<<<<

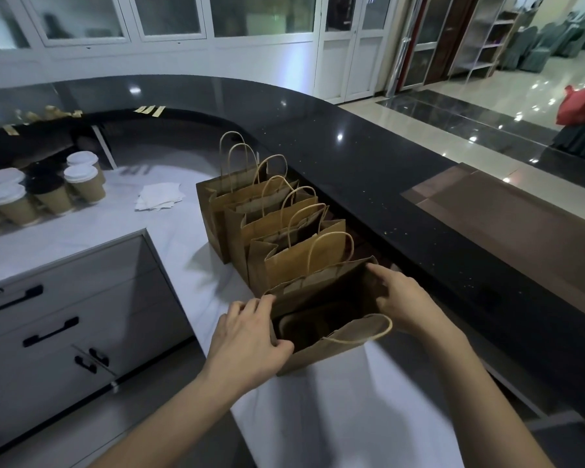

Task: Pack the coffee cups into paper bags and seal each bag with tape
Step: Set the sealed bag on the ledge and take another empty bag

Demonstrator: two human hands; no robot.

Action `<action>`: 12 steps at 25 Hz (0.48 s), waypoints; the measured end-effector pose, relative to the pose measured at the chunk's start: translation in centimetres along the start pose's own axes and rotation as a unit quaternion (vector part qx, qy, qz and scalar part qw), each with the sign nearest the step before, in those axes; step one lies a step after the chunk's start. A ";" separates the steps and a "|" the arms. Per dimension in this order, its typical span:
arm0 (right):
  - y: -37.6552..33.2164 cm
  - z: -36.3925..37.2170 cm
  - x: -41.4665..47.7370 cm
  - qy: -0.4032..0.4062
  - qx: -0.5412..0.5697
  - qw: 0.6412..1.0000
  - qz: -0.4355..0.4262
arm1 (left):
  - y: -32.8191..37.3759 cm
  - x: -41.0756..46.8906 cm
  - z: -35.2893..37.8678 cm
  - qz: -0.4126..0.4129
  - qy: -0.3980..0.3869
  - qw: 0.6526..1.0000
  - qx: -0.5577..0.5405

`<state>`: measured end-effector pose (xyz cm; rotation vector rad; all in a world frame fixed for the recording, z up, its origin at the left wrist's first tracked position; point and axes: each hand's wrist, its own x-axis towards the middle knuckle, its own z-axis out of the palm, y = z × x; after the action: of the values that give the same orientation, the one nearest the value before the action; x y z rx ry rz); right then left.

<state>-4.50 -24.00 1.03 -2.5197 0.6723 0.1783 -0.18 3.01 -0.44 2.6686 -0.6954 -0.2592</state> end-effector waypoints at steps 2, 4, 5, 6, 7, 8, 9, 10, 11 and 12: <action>0.2 0.2 -1.4 0.002 0.014 1.000 -0.001 | 0.0 -0.8 -0.2 -0.002 0.000 1.000 -0.007; 0.2 0.2 -2.7 0.000 0.023 1.000 -0.010 | -0.3 -1.7 -0.5 -0.006 0.001 1.000 -0.014; 0.2 0.1 -3.2 -0.005 0.027 1.000 -0.015 | -0.4 -2.2 -0.6 -0.009 0.001 1.000 -0.018; 0.1 0.2 -3.8 -0.010 0.031 0.999 -0.019 | -0.6 -2.7 -0.6 -0.013 0.001 1.000 -0.021; 0.0 0.2 -4.4 -0.013 0.034 0.999 -0.023 | -0.8 -3.2 -0.7 -0.017 0.003 1.000 -0.024; -0.1 0.2 -4.9 -0.015 0.040 0.999 -0.027 | -0.9 -3.7 -0.7 -0.021 0.006 0.999 -0.027; -0.3 0.4 -5.3 -0.016 0.044 0.998 -0.030 | -1.1 -4.3 -0.7 -0.026 0.012 0.999 -0.033; -0.5 0.5 -5.7 -0.018 0.047 0.998 -0.034 | -1.3 -4.8 -0.7 -0.031 0.019 0.998 -0.042; -0.8 0.8 -6.1 -0.020 0.049 0.998 -0.038 | -1.5 -5.5 -0.8 -0.039 0.027 0.998 -0.050; -1.1 1.1 -6.5 -0.020 0.053 0.997 -0.042 | -1.8 -6.0 -0.8 -0.047 0.036 0.997 -0.054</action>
<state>-9.57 -19.88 2.18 -2.4299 0.5445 0.1586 -4.31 7.73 0.03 2.5959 -0.5202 -0.2172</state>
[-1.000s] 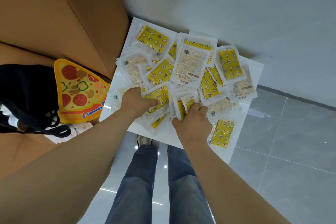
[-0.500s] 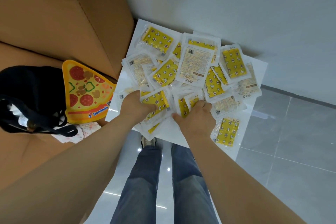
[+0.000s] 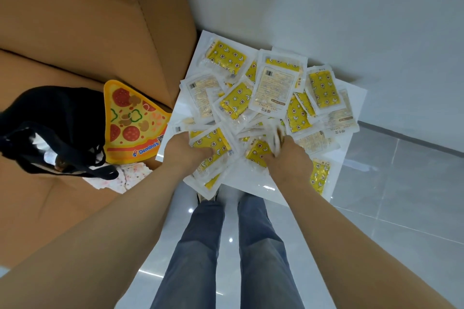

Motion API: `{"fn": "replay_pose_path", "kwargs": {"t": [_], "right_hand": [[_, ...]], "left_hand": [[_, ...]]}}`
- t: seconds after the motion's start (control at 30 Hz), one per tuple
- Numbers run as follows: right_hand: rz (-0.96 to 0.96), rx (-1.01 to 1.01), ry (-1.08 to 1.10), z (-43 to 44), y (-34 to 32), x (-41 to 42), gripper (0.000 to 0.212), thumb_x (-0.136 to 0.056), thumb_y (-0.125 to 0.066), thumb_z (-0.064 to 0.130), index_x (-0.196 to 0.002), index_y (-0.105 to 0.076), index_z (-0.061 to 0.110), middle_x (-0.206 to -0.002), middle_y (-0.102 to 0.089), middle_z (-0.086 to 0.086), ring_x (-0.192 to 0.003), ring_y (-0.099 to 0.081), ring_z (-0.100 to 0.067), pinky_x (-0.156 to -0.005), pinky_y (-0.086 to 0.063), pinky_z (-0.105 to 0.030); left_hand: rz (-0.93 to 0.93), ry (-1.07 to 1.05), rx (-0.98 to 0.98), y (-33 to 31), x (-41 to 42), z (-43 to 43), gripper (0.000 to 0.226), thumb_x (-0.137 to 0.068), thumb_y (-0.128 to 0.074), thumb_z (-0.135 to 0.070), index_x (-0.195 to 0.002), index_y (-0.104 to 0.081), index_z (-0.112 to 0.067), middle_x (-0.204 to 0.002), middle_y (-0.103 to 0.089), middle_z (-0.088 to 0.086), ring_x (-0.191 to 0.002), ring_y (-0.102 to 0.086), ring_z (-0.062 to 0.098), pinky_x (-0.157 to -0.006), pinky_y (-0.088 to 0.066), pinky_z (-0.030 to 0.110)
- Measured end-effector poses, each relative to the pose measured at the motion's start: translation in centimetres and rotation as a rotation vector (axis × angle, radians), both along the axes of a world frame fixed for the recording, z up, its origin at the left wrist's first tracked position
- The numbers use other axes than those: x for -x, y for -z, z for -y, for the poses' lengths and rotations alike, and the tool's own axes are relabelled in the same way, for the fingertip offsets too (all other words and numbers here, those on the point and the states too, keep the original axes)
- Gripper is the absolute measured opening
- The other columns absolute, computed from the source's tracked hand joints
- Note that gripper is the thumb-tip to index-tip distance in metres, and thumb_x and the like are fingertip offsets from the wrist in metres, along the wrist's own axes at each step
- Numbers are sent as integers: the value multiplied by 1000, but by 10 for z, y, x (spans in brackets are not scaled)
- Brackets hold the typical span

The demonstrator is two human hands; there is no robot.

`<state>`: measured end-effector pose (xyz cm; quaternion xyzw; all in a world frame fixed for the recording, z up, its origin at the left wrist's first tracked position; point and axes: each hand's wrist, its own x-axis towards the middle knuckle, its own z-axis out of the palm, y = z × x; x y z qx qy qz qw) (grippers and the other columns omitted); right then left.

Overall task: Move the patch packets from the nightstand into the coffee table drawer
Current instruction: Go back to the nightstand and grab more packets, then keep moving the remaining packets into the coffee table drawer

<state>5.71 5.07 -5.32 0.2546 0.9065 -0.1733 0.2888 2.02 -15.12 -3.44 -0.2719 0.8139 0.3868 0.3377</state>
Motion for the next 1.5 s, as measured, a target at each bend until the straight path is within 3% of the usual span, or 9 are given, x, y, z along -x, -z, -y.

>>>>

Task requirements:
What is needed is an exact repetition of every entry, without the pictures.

Written answer:
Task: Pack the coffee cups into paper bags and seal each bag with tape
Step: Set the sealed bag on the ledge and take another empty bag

Demonstrator: two human hands; no robot.

Action `<action>`: 12 steps at 25 Hz (0.48 s), waypoints; the measured end-effector pose, relative to the pose measured at the chunk's start: translation in centimetres along the start pose's own axes and rotation as a unit quaternion (vector part qx, qy, qz and scalar part qw), each with the sign nearest the step before, in those axes; step one lies a step after the chunk's start. A ";" separates the steps and a "|" the arms. Per dimension in this order, its typical span:
arm0 (right):
  - y: -37.6552..33.2164 cm
  - z: -36.3925..37.2170 cm
  - x: -41.4665..47.7370 cm
  - qy: -0.4032..0.4062
  - qx: -0.5412..0.5697
  - qw: 0.6412..1.0000
  - qz: -0.4355..0.4262
arm1 (left):
  - y: -32.8191..37.3759 cm
  - x: -41.0756..46.8906 cm
  - z: -35.2893..37.8678 cm
  - qz: -0.4126..0.4129
  - qy: -0.3980..0.3869
  - qw: 0.6526..1.0000
  - qx: -0.5577..0.5405

`<state>`: measured end-effector pose (xyz cm; rotation vector rad; all in a world frame fixed for the recording, z up, its origin at the left wrist's first tracked position; point and axes: each hand's wrist, its own x-axis towards the middle knuckle, its own z-axis out of the palm, y = z × x; after the action: of the values that give the same orientation, the one nearest the value before the action; x y z rx ry rz); right then left.

<state>-4.50 -24.00 1.03 -2.5197 0.6723 0.1783 -0.18 3.01 -0.44 2.6686 -0.6954 -0.2592</state> end-effector waypoints at steps 2, 4, 5, 6, 7, 8, 9, 10, 11 and 12: <action>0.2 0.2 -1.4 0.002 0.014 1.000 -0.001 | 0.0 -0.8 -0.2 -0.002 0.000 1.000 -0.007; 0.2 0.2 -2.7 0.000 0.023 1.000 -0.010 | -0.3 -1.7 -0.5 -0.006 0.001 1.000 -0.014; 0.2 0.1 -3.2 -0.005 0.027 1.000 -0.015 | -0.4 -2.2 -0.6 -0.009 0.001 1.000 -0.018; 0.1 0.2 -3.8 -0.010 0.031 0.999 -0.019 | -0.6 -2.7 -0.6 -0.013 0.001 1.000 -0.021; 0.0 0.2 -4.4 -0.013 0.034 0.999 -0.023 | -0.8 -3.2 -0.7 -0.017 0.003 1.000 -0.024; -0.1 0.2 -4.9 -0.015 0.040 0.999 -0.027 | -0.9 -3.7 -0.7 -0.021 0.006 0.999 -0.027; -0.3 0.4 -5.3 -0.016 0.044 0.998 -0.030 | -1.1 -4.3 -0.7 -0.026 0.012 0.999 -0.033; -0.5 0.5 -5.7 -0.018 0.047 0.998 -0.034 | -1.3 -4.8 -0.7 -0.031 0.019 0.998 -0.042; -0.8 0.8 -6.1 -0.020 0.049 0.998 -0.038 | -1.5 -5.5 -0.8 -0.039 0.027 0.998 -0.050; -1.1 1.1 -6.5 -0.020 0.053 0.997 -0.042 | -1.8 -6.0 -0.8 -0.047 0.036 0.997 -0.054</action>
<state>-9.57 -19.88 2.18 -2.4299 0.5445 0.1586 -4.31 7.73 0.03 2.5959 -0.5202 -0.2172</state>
[-1.000s] 
[-0.500s] 
[+0.000s] 

Motion API: `{"fn": "replay_pose_path", "kwargs": {"t": [_], "right_hand": [[_, ...]], "left_hand": [[_, ...]]}}`
- t: seconds after the motion's start (control at 30 Hz), one per tuple
- Numbers run as follows: right_hand: rz (-0.96 to 0.96), rx (-1.01 to 1.01), ry (-1.08 to 1.10), z (-43 to 44), y (-34 to 32), x (-41 to 42), gripper (0.000 to 0.212), thumb_x (-0.136 to 0.056), thumb_y (-0.125 to 0.066), thumb_z (-0.064 to 0.130), index_x (-0.196 to 0.002), index_y (-0.105 to 0.076), index_z (-0.061 to 0.110), middle_x (-0.206 to -0.002), middle_y (-0.102 to 0.089), middle_z (-0.086 to 0.086), ring_x (-0.192 to 0.003), ring_y (-0.099 to 0.081), ring_z (-0.100 to 0.067), pinky_x (-0.156 to -0.005), pinky_y (-0.086 to 0.063), pinky_z (-0.105 to 0.030); left_hand: rz (-0.93 to 0.93), ry (-1.07 to 1.05), rx (-0.98 to 0.98), y (-33 to 31), x (-41 to 42), z (-43 to 43), gripper (0.000 to 0.226), thumb_x (-0.137 to 0.068), thumb_y (-0.128 to 0.074), thumb_z (-0.135 to 0.070), index_x (-0.195 to 0.002), index_y (-0.104 to 0.081), index_z (-0.112 to 0.067), middle_x (-0.204 to 0.002), middle_y (-0.103 to 0.089), middle_z (-0.088 to 0.086), ring_x (-0.191 to 0.002), ring_y (-0.102 to 0.086), ring_z (-0.062 to 0.098), pinky_x (-0.157 to -0.006), pinky_y (-0.088 to 0.066), pinky_z (-0.030 to 0.110)
- Measured end-effector poses, each relative to the pose measured at the motion's start: translation in centimetres and rotation as a rotation vector (axis × angle, radians), both along the axes of a world frame fixed for the recording, z up, its origin at the left wrist's first tracked position
- The numbers use other axes than those: x for -x, y for -z, z for -y, for the poses' lengths and rotations alike, and the tool's own axes are relabelled in the same way, for the fingertip offsets too (all other words and numbers here, those on the point and the states too, keep the original axes)
- Gripper is the absolute measured opening
- The other columns absolute, computed from the source's tracked hand joints
- Note that gripper is the thumb-tip to index-tip distance in metres, and thumb_x and the like are fingertip offsets from the wrist in metres, along the wrist's own axes at each step
- Numbers are sent as integers: the value multiplied by 1000, but by 10 for z, y, x (spans in brackets are not scaled)
- Brackets hold the typical span

The demonstrator is two human hands; there is no robot.

`<state>`: measured end-effector pose (xyz cm; quaternion xyzw; all in a world frame fixed for the recording, z up, its origin at the left wrist's first tracked position; point and axes: each hand's wrist, its own x-axis towards the middle knuckle, its own z-axis out of the palm, y = z × x; x y z qx qy qz qw) (grippers and the other columns omitted); right then left.

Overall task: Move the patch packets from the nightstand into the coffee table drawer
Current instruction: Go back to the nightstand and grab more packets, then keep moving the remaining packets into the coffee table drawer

<state>5.71 5.07 -5.32 0.2546 0.9065 -0.1733 0.2888 2.02 -15.12 -3.44 -0.2719 0.8139 0.3868 0.3377</state>
Motion for the next 1.5 s, as measured, a target at each bend until the straight path is within 3% of the usual span, or 9 are given, x, y, z along -x, -z, -y.

This exercise is now done.